Back to General and Gameplay Programming

cache friendly lock free concept?

General and Gameplay Programming Programming

Started by slicer4ever October 31, 2013 03:57 PM

40 comments, last by King Mir 10 years, 5 months ago

slicer4ever

6,773

Author

October 31, 2013 03:57 PM

I have suspicions that the following concept is not very cache friendly, but i'm no expert on the subject, and like some pointers.

essentially, i have 2 threads, one for networking, and one for the game simulation. i want to process the packets in the game simulation thread, rather than in the network thread so that the simulation can be maintained as deterministic.

here's the concept i came up with for switching in/out packets between the two threads:


 
 
 
violatile int LockState = UNLOCKED;
linklist<Packet*> *InPackets = new linklist<Packet*>;
linklist<Packet*> *OutPackets = new linklist<Packet*>;
linklist<Packet*> *TempList = new linklist<Packet*>;
 
 
void NetworkThread(){
    RetrievePendingPackets(InPackets);
    if(LockState==LOCK_REQUESTED){
       linklist<Packet*> *Temp = TempList;
       TempList = InPackets;
       InPackets = Temp;
       LockState = LOCKED;
   }
   if(LockState==UNLOCK_REQUESTED){
      for(link<Packet*> *Lnk = TempList->GetFirst(); Lnk!=null; Lnk = Lnk->Next){
         SendPacket(Lnk->value);
      }
      TempList->Clear();
      LockState = UNLOCKED;
   }
   return;
}
 
void GameThread(){
   if(LockState==LOCKED){
     for(link<Packet*> *Lnk = TempList->GetFirst(); Lnk!=null; Lnk = Lnk->Next){
        ProcessPacket(Lnk->value);
     }
     TempList->Clear();
     linklist<Packet*> *Temp = TempList;
     TempList = OutPackets;
     OutPackets = Temp;
     LockState=UNLOCK_REQUESTED;
   }
   if(LockState==UNLOCKED) LockState = LOCK_REQUESTED;
   UpdateGames();  //Will push packets into the outpackets list.
}

my thoughts are that if the pointers are being swapped in one thread on a different core, then it needs to update the pointer for the value of the pointer for the cache on the thread for the other core.

so, thoughts on it are much appreciated.

Check out https://www.facebook.com/LiquidGames for some great games made by me on the Playstation Mobile market.

fastcall22

10,918

October 31, 2013 04:14 PM

Well, for one, you could move the data closer together by using a vector instead of a linked list. You could move the data even closer by using the vector to store the packets themselves, though managing would be a bit tricky:


typedef unsigned char byte;
vector<byte> packet_store;

template<class T>
void write_memory( byte* at, const T& val ) {
    // assumes Packet<-T and T is POD
    *reinterpret_cast<T*>(at) = val;
}

template<class T>
void store_packet( vector<byte>& packet_store, const T& packet ) {
    size_t total_size = sizeof(size_t) + sizeof(T);
    
    size_t idx = packet_store.size();
    packet_store.resize(packet_store.size() + total_size); // assumes Packet<-T and T is POD
    
    char* at = &packet_store[0] + idx;
    write_memory(at,total_size);
    write_memory(at+sizeof(size_t),packet);
}

template<class F>
void foreach_packet( vector<byte>& packet_store, F f ) {
    byte* at = &packet_store[0];
    byte* end = begin + packet_store.size();
    for ( size_t total_size = 0; at < end; at += total_size ) {
        sz = *reinterpret_cast<size_t*>(at);
        Packet* p = reinterpret_cast<Packet*>(at+sizeof(size_t));
        
        f(p);
    }
}

Beware, sample code is not alignment-aware.

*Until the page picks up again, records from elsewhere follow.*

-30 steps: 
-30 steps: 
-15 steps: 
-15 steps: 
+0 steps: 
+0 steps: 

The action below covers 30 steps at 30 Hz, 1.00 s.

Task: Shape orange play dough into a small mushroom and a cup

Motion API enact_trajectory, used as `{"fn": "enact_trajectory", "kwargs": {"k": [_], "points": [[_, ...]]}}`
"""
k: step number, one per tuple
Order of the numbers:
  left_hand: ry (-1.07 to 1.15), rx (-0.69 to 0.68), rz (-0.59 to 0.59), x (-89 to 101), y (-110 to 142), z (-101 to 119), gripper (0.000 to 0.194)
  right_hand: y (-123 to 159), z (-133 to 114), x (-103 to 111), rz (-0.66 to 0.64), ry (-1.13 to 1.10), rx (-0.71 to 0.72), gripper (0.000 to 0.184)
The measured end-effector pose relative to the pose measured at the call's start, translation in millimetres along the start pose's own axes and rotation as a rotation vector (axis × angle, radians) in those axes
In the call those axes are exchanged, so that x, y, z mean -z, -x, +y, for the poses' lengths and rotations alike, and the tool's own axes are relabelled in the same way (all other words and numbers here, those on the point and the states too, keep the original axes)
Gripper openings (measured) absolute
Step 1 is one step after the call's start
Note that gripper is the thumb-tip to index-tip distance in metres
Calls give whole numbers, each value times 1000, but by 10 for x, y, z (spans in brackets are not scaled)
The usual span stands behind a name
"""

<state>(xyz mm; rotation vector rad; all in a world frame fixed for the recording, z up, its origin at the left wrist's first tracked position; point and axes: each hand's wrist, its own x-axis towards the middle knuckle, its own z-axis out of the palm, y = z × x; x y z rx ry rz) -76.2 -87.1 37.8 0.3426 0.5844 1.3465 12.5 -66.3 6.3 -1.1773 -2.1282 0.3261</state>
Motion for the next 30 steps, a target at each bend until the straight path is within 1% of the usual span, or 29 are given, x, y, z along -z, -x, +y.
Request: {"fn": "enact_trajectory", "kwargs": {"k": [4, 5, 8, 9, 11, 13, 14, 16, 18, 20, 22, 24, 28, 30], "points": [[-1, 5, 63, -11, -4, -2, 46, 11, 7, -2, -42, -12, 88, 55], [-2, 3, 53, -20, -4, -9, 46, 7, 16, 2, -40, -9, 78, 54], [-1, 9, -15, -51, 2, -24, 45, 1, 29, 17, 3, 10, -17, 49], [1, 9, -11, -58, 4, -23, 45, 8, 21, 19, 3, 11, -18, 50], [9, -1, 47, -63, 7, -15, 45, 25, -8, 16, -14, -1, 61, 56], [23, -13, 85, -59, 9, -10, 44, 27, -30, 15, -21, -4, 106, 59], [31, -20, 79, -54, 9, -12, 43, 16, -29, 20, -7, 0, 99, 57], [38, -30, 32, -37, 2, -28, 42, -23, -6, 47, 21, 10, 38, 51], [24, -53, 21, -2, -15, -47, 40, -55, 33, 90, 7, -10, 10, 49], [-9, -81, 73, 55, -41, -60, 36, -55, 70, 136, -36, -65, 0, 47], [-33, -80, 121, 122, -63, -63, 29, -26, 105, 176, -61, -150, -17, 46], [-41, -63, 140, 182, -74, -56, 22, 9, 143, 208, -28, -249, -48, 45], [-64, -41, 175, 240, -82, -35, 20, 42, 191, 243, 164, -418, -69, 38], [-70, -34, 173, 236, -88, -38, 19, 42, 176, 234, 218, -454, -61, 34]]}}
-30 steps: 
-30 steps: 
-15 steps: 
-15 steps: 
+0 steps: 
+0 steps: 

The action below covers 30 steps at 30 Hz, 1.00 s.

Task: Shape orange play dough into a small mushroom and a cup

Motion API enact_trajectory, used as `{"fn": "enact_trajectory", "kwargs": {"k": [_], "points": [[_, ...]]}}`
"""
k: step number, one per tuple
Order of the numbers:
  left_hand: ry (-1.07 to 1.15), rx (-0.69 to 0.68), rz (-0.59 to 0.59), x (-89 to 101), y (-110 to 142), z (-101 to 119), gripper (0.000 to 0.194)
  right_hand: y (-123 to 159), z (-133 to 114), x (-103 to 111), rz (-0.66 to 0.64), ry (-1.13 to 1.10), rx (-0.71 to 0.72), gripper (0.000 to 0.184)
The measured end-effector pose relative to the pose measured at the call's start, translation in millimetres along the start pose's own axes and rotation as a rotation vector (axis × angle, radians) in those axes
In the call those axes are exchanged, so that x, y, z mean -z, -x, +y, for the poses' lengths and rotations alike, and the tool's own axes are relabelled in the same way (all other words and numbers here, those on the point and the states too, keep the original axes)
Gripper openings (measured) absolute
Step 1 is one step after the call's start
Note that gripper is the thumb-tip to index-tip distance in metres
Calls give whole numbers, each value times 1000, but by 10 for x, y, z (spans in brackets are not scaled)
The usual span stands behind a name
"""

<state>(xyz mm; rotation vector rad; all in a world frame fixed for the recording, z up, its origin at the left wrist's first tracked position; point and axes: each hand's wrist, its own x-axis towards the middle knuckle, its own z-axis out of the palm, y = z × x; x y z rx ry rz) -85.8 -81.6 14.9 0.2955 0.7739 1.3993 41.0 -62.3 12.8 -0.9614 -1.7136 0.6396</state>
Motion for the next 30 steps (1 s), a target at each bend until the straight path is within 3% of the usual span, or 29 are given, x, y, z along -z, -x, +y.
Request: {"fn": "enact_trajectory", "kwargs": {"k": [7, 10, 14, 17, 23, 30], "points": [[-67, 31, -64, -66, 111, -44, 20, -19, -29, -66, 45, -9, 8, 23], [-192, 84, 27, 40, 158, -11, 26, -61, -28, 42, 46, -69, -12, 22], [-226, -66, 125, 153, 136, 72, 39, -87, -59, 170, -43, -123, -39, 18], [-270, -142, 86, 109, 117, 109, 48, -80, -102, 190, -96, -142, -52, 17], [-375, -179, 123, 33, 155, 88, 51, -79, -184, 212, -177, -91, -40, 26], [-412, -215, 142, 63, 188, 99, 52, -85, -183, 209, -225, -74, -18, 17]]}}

.. and like some pointers.

Inb4 XKCD or 0x1234ABCD huehuehue.

Madhed

4,095

October 31, 2013 04:30 PM

Are you sure that this design will work? I think lock free queues are usually implemented with ringbuffers.

slicer4ever

6,773

Author

October 31, 2013 05:06 PM

Are you sure that this design will work? I think lock free queues are usually implemented with ringbuffers.

mind pointing out why it won't work? it's activly deployed right now(the above code is psedo-code i wrote up that demonstrates what i'm doing right now, i'll go over it to make sure i didn't miss something.)

@fastcall32, storing each packet in a single buffer would defiantly be more cache-friendly, but for now i'd like to focus on this concept itself, rather than how the packets are stored.

Check out https://www.facebook.com/LiquidGames for some great games made by me on the Playstation Mobile market.

Madhed

4,095

October 31, 2013 05:46 PM

I guess I was just thrown off because I didn't read into the code enough.

ApochPiQ

23,138

October 31, 2013 05:56 PM

As written, this is a giant race condition waiting to happen... I'm not surprised it "appears" to work, but it's a matter of time before you get some really bad bugs.

Wielder of the Sacred Wands
[Work - ArenaNet] [Epoch Language] [Scribblings]

slicer4ever

6,773

Author

October 31, 2013 06:08 PM

As written, this is a giant race condition waiting to happen... I'm not surprised it "appears" to work, but it's a matter of time before you get some really bad bugs.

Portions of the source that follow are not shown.